There are always stock passages that are referred to by proponents of reinterpretation. For example, 1 Peter 1:10-12 says this:
Of this salvation the prophets have inquired and searched carefully, who prophesied of the grace that would come to you, searching what, or what manner of time, the Spirit of Christ who was in them was indicating when He testified beforehand the sufferings of Christ and the glories that would follow. To them it was revealed that, not to themselves, but to us they were ministering the things which now have been reported to you through those who have preached the gospel to you by the Holy Spirit sent from heaven—things which angels desire to look into.
The first thing to take notice of here is what Peter himself tells us he is talking about; and it is decidedly not the use of the OT in the NT. It is the subject of salvation. In particular it has to do with Christ’s passion and what it would bring about. The passage therefore has nothing to say about my 40 Reasons. It surely does not say anything about my first reason, which concerns whether or not the Apostolic authors give clear instructions for us to reinterpret the meaning of OT passages.
But the first Reason went on to assert that, “No Apostolic writer felt it necessary to place in our hands this hermeneutical key, which they supposedly used when they wrote the NT.” What about that? The guys on the Porch have a reply: “The hermeneutical key is the way the NT writers interpret the OT.” Well, there’s no key in 1 Peter 1. There’s a deduction that Peter is giving permission to reinterpret the OT with the New when he isn’t writing on that issue.
After this we’re taken to Galatians 3 and informed that, “Paul is telling us how this Abrahamic covenant is fulfilled.” I dealt with this issue in a series of posts, Galatians 3, the Land, and the Abrahamic Covenant, (which I want to update), but what is significant here is that one of these objectors admits that the Apostle quotes only one of the promises within the Abrahamic covenant. Well, that gives the farm away. That is exactly what I claim. Ergo, Galatians 3 does not deal with the fulfillment of the Abrahamic covenant en toto, but only with the provisions for blessing to the nations (Gen. 12:3).

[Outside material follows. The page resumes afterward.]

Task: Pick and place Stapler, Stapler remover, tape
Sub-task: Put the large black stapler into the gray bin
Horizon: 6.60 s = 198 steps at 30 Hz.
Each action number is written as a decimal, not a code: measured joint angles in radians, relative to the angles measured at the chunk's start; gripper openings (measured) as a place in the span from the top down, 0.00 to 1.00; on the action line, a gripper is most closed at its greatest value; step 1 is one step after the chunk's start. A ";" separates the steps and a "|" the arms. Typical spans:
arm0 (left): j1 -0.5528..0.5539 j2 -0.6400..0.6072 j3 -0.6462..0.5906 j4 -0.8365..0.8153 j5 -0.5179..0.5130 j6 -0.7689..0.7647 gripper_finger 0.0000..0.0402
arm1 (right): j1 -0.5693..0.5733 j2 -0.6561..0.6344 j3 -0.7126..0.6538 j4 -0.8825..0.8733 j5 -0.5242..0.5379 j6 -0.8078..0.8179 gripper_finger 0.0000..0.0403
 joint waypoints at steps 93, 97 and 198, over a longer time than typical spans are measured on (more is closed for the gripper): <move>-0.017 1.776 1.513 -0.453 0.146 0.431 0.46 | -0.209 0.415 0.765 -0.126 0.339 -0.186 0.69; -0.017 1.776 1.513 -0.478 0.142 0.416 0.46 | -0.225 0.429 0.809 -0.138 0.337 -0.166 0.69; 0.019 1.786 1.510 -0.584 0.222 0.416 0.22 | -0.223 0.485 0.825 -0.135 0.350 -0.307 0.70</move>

Acts 2, Acts 15, and Galatians 4
The podcast mentions Acts 2 and Acts 15 as examples of fulfillment texts which encourage us to view fulfillments in unexpected ways. I covered some of the Acts 2 issues here. I will not repeat myself. Patently, the things described in Joel did not occur in Acts, although they might have done. But that takes us too far afield. Even many non-dispensationalists admit that there is more going on theologically in Acts 2 than people like G.K. Beale and my objectors will admit. And it is passing strange that Beale will insist on being a “literalist” in Acts 2:16 when it permits him to spiritualize the verses surrounding it. This falls foul of “Rule 9” of my Parameters of Meaning (not that it is a rule for anyone save myself.) Here it is:
Parameters of Meaning – Rule 9: If a literal interpretation leads you into wholesale allegorizing, or causes head-on conflicts with other clear texts, which then have to be creatively reinterpreted, it is an illegitimate use of “literal”. There will always be another literal meaning available which preserves the plain-sense of the rest of the passage in its context. (N.B. I promise I will complete that series)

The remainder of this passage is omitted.